Data entries:
--------------------------------------------------
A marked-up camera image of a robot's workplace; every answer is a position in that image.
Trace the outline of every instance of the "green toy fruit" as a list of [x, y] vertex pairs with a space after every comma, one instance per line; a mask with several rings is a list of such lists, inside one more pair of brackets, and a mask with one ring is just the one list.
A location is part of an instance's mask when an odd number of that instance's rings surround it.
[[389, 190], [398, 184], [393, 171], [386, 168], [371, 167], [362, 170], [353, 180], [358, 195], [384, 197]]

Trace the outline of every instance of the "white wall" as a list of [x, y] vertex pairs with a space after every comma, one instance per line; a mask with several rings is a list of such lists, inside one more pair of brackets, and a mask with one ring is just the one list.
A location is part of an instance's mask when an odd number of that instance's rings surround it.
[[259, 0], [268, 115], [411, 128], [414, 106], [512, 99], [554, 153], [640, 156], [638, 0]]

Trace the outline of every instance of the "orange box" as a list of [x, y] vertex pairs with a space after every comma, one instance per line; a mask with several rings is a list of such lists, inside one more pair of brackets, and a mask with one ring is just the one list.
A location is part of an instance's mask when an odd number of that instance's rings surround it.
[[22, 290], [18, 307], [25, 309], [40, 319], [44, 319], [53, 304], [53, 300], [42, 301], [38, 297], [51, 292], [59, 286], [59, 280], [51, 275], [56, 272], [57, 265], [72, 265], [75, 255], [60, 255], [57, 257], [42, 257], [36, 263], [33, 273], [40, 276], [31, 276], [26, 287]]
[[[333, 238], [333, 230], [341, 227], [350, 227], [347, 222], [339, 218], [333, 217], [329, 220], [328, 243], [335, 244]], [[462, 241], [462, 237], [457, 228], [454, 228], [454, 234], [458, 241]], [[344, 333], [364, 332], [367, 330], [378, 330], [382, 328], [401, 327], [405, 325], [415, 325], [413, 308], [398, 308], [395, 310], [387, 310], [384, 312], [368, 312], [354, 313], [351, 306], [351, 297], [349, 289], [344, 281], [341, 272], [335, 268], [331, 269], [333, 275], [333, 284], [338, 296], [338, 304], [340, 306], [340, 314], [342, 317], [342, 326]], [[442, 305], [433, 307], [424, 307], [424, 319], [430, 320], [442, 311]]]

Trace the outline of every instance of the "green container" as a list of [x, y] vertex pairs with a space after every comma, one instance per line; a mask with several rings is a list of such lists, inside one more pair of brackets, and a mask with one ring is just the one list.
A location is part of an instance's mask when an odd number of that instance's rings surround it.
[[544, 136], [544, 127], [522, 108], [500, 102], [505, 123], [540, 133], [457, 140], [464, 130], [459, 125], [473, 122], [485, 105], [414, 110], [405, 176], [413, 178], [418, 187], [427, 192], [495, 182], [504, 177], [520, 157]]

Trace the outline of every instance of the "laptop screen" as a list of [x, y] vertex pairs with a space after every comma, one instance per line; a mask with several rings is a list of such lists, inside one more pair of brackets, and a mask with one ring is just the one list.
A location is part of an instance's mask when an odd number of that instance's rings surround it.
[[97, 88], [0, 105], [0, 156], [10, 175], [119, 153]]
--------------------------------------------------
** Work to be completed **
Keep every word the same and copy out all of the entries.

** Answer space **
A marked-up camera image of a robot's workplace; every answer is a position in that image.
Trace the outline of every instance of the "green toy fruit" as a list of [x, y] vertex pairs with a space after every comma, one instance per line; a mask with several rings is a list of such lists, inside one more pair of brackets, and a mask with one ring is just the one list.
A location is part of an instance's mask when an odd number of that instance's rings surround it.
[[389, 190], [398, 184], [393, 171], [386, 168], [371, 167], [362, 170], [353, 180], [358, 195], [384, 197]]

Trace the outline of every instance of the "white wall" as a list of [x, y] vertex pairs with a space after every comma, one instance per line; a mask with several rings is a list of such lists, inside one more pair of brackets, and a mask with one ring is just the one list.
A location is part of an instance's mask when an odd number of that instance's rings surround it.
[[259, 0], [268, 115], [411, 128], [414, 106], [512, 99], [554, 153], [640, 156], [638, 0]]

Trace the outline of every instance of the "orange box" as a list of [x, y] vertex pairs with a space after every comma, one instance per line; a mask with several rings is a list of such lists, inside one more pair of brackets, and a mask with one ring is just the one list.
A location is part of an instance's mask when an odd number of that instance's rings surround it.
[[22, 290], [18, 307], [25, 309], [40, 319], [44, 319], [53, 304], [53, 300], [42, 301], [38, 297], [51, 292], [59, 286], [59, 280], [51, 275], [56, 272], [57, 265], [72, 265], [75, 255], [60, 255], [57, 257], [42, 257], [36, 263], [33, 273], [40, 276], [31, 276], [26, 287]]
[[[333, 238], [333, 230], [341, 227], [350, 227], [347, 222], [339, 218], [333, 217], [329, 220], [328, 243], [335, 244]], [[462, 241], [462, 237], [457, 228], [454, 228], [454, 234], [458, 241]], [[344, 333], [364, 332], [367, 330], [378, 330], [382, 328], [401, 327], [405, 325], [415, 325], [413, 308], [398, 308], [395, 310], [387, 310], [384, 312], [368, 312], [354, 313], [351, 306], [351, 297], [349, 289], [344, 281], [341, 272], [335, 268], [331, 269], [333, 275], [333, 284], [338, 296], [338, 304], [340, 306], [340, 314], [342, 317], [342, 326]], [[442, 305], [433, 307], [424, 307], [424, 319], [430, 320], [442, 311]]]

Trace the outline of every instance of the "green container" as a list of [x, y] vertex pairs with a space after every comma, one instance per line; a mask with several rings is a list of such lists, inside one more pair of brackets, and a mask with one ring is just the one list.
A location is part of an instance's mask when an odd number of that instance's rings surround it.
[[544, 136], [544, 127], [522, 108], [500, 102], [505, 123], [540, 133], [457, 140], [464, 130], [459, 125], [473, 122], [485, 105], [414, 110], [405, 176], [413, 178], [418, 187], [427, 192], [495, 182], [504, 177], [520, 157]]

Trace the outline of every instance of the "laptop screen" as a list of [x, y] vertex pairs with a space after every comma, one instance per line; a mask with several rings is a list of such lists, inside one more pair of brackets, and a mask with one ring is just the one list.
A location is part of an instance's mask when an odd number of that instance's rings surround it.
[[97, 88], [0, 105], [0, 156], [10, 175], [119, 153]]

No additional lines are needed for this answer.